In the era of precision medicine, genome-wide epigenetic modifications offer rich data that could inform risk prediction. However, these data are high-dimensional and exhibit complex dependence structures, which makes it difficult to jointly model them with low-dimensional covariates when the goal is to obtain interpretable effect estimates for covariate adjustment. Standard Bayesian additive regression trees (BART) provide strong predictive performance but treat all predictors uniformly within the tree ensemble, obscuring the contributions of significant covariates and complicating variable selection in high-dimensional settings. We propose a semi-parametric BART model (spBART) that addresses this limitation by modeling low-dimensional covariates through a parametric component with interpretable coefficients, while capturing complex nonlinear associations among high-dimensional predictors through the tree ensemble. To perform stable variable selection, we develop a cross-validation-based procedure that aggregates posterior inclusion probabilities across folds and applies Bayesian false discovery rate control. We apply the proposed method to a pooled case--control analysis of high-dimensional genome-wide 5-hydroxymethylcytosine profiles derived from circulating cell-free DNA in two multiple myeloma studies ($N = 869$). The approach identifies a parsimonious set of candidate loci and achieves strong out-of-sample discrimination (AUC $= 0.96$) in a held-out validation set. Overall, spBART provides a unified framework for combining interpretable covariate inference with flexible modeling and variable selection in high-dimensional biomedical studies.

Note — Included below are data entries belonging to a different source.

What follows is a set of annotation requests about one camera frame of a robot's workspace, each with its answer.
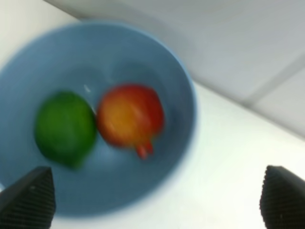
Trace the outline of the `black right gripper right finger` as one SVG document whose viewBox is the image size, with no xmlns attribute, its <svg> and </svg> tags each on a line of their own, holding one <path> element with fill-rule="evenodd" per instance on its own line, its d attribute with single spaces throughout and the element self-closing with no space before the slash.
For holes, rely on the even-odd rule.
<svg viewBox="0 0 305 229">
<path fill-rule="evenodd" d="M 260 211 L 267 229 L 303 229 L 305 181 L 282 166 L 267 166 Z"/>
</svg>

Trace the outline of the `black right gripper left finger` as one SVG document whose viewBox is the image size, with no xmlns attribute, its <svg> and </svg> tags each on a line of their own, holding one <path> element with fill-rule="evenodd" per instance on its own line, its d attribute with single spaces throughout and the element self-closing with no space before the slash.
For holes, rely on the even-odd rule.
<svg viewBox="0 0 305 229">
<path fill-rule="evenodd" d="M 55 211 L 50 167 L 37 167 L 0 192 L 2 229 L 49 229 Z"/>
</svg>

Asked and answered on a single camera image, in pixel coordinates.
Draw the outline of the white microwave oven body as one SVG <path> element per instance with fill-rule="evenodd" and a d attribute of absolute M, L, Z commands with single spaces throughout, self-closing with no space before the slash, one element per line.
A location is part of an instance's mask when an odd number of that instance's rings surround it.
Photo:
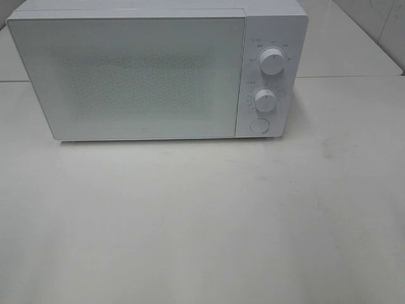
<path fill-rule="evenodd" d="M 191 18 L 244 19 L 237 117 L 232 137 L 180 139 L 281 136 L 309 22 L 306 12 L 296 1 L 25 1 L 6 23 L 9 28 L 12 20 Z M 284 69 L 276 75 L 264 74 L 259 65 L 260 54 L 270 47 L 280 48 L 285 55 Z M 256 109 L 254 97 L 262 89 L 275 93 L 277 105 L 273 111 L 263 113 Z M 269 121 L 267 133 L 257 134 L 250 130 L 251 123 L 258 118 Z"/>

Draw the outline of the white microwave door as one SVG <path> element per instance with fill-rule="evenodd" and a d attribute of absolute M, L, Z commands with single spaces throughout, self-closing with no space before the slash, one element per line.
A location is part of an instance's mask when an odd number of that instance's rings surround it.
<path fill-rule="evenodd" d="M 12 20 L 57 140 L 232 137 L 243 18 Z"/>

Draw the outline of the white round knob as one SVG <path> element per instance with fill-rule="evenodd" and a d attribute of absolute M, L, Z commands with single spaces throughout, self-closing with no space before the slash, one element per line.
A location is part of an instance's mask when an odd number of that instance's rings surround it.
<path fill-rule="evenodd" d="M 259 56 L 261 71 L 266 75 L 276 75 L 284 69 L 285 55 L 278 47 L 269 47 Z"/>
<path fill-rule="evenodd" d="M 273 111 L 277 105 L 275 93 L 269 89 L 262 89 L 255 94 L 254 105 L 260 112 Z"/>

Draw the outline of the white round door button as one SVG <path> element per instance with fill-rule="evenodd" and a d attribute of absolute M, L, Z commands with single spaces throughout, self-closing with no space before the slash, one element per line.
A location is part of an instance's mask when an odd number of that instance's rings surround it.
<path fill-rule="evenodd" d="M 265 118 L 255 119 L 250 125 L 250 130 L 257 134 L 265 134 L 268 132 L 269 128 L 270 123 Z"/>

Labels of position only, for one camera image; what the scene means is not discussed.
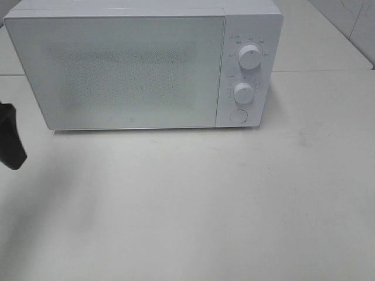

翻译：在精准医学时代，全基因组表观遗传修饰为风险预测提供了丰富的数据资源。然而，这些数据具有高维性和复杂依赖结构，当需要获得可解释的协变量调整效应估计时，难以将其与低维协变量进行联合建模。标准贝叶斯加性回归树（BART）虽具备强大的预测能力，但会在树集成中统一处理所有预测变量，掩盖重要协变量的贡献，并增加高维场景下的变量选择难度。本文提出半参数贝叶斯加性回归树模型（spBART），通过可解释系数的参数化组件对低维协变量建模，同时借助树集成捕捉高维预测变量间的复杂非线性关联，从而突破上述局限。为实现稳定的变量选择，我们开发了一种基于交叉验证的流程，该流程跨折汇总后验包含概率，并应用贝叶斯错误发现率控制。我们将该方法应用于两项多发性骨髓瘤研究（$N = 869$）中基于循环游离DNA的全基因组5-羟甲基胞嘧啶高维谱合并病例-对照分析。该方法识别出简洁的候选位点集合，并在独立验证集中达到优异的样本外判别能力（AUC $= 0.96$）。总体而言，spBART为高维生物医学研究中实现可解释协变量推断、灵活建模与变量选择的统一框架提供了新途径。